- Theatrical release poster
- Directed by: Mary Agnes Donoghue
- Screenplay by: Mary Agnes Donoghue
- Based on: Le Grand Chemin by Jean-Loup Hubert
- Produced by: Scott Kroopf Patrick J. Palmer
- Starring: Melanie Griffith; Don Johnson; Elijah Wood; Thora Birch;
- Cinematography: Jerzy Zieliński
- Edited by: Eva Gardos Debra McDermott
- Music by: David Newman
- Production companies: Touchstone Pictures Touchwood Pacific Partners I
- Distributed by: Buena Vista Pictures Distribution
- Release date: October 4, 1991;
- Running time: 111 minutes
- Country: United States
- Language: English
- Box office: $18,634,643 (Domestic)

= Paradise (1991 film) =

1991 film by Mary Agnes Donoghue

Paradise is a 1991 American drama film written and directed by Mary Agnes Donoghue, and starring Melanie Griffith, Don Johnson, and Elijah Wood. It is a remake of the French film The Grand Highway (Le Grand Chemin) by Jean-Loup Hubert.
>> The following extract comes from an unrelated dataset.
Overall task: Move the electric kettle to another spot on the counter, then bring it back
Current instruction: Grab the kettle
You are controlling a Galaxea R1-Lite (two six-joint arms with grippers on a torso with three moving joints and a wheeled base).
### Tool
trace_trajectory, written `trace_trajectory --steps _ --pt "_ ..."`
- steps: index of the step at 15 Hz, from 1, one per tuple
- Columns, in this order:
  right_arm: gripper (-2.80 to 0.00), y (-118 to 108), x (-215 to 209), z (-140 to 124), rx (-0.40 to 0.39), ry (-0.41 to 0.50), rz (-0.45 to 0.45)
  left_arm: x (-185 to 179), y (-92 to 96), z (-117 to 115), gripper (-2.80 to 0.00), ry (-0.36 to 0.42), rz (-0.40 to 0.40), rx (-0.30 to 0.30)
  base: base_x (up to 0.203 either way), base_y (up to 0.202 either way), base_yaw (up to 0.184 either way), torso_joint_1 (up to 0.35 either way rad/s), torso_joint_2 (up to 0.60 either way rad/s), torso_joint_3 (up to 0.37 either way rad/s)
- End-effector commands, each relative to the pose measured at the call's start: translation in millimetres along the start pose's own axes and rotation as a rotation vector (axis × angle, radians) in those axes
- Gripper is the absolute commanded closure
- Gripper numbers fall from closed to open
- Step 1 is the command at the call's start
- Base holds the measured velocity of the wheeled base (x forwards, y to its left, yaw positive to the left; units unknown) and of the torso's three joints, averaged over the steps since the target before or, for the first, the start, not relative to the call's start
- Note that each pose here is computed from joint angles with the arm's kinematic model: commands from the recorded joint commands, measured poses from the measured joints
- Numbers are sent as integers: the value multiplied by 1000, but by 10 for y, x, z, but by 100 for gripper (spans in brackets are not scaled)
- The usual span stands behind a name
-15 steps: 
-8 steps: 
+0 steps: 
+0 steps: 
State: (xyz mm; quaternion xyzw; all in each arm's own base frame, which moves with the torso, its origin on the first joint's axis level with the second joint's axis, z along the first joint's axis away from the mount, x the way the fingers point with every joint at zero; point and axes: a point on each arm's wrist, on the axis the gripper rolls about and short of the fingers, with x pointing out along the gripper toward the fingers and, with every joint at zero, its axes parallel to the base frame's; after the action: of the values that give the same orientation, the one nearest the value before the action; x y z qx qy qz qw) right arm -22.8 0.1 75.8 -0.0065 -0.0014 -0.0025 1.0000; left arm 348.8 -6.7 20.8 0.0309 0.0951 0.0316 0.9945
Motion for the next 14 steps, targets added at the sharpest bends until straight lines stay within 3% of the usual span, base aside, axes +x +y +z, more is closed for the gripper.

The film follows a married couple torn apart by a family tragedy and accompanying a boy.

The film's original music score is composed by David Newman.

==Plot==

Willard Young is a ten year old boy who goes going to a private school on a scholarship. However, for some reason he is afraid of everything around him. He has not seen his father for so long, he thinks he is away on sea duty. One day, his mother sends him to the small yet dull town. It turns out he is staying with an old friend of his mother's named Lily Reed and her husband Ben. While Willard is bored and out and about looking for something to do, he meets a nine year old girl named Billie Pike. She herself does not know who her father is or what he does, and has a mother who just cannot keep up with a relationship. But it is not long before Willard and Billie both become something neither one of them has ever really had or been: a best friend. While their friendship blossoms, Ben and Lily struggle come to terms with their own personal struggles. Years ago their infant son died accidentally, and they had been suffering ever since. Lily, in particular, has been unable to piece together her life since the tragedy, and even though Ben struggles get through to her, Lily is too entrenched in grief and guilt to respond. But stemming from the often endearing time that they both have been spending with Willard, they slowly begin to mend their relationship. Willard starts to come terms with his own fears, including the shattering truth that his father was never on sea duty, but had in fact left his mother for another woman. As for Billie, when she tries to make contact with a skating ring teacher whom she believes is her father, he flat out rejects her. Although her heart is broken, she must come to accept that she does not have a father anymore. The question is, will anyone learn to accept what they have and what they never did? They must learn this for themselves, all the while trying to find the one thing that leads to salvation and redemption: Paradise.

==Reception==
Paradise received mixed to negative reviews from critics, as it holds a 33% rating on Rotten Tomatoes from 12 reviews. Audiences polled by CinemaScore gave the film an average grade of "A−" on an A+ to F scale.